Your response should be every line from the entries that includes the string "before".

(Dataset excerpts)
-=-=-=-=-

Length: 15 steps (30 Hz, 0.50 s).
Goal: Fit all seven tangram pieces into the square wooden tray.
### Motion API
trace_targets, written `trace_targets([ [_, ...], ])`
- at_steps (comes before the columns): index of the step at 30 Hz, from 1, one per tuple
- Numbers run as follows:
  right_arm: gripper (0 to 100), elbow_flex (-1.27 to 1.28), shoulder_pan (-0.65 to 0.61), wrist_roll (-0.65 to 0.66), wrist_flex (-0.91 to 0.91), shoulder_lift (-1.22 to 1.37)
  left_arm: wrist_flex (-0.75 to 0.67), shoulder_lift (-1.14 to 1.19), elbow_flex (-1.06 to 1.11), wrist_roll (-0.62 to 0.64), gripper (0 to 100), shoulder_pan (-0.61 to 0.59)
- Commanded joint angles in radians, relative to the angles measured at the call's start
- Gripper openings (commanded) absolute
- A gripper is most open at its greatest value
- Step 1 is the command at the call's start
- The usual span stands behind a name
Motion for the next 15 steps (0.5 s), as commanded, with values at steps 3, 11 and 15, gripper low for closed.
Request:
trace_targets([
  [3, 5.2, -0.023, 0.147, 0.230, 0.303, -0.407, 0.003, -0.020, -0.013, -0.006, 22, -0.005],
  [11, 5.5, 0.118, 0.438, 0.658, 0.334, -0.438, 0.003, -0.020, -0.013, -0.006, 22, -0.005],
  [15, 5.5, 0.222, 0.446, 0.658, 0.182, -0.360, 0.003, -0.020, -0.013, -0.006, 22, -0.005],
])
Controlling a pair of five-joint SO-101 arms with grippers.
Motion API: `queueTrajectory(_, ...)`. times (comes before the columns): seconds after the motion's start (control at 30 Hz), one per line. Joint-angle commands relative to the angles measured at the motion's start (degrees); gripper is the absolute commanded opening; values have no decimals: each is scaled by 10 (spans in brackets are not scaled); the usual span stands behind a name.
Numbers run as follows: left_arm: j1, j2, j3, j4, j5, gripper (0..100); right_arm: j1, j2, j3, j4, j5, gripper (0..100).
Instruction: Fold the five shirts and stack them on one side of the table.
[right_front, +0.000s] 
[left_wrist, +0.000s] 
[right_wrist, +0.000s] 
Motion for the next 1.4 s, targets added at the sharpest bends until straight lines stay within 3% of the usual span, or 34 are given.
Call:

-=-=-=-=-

* Output of the task:
- at_steps (comes before the columns): index of the step at 30 Hz, from 1, one per tuple
Motion API: `queueTrajectory(_, ...)`. times (comes before the columns): seconds after the motion's start (control at 30 Hz), one per line. Joint-angle commands relative to the angles measured at the motion's start (degrees); gripper is the absolute commanded opening; values have no decimals: each is scaled by 10 (spans in brackets are not scaled); the usual span stands behind a name.

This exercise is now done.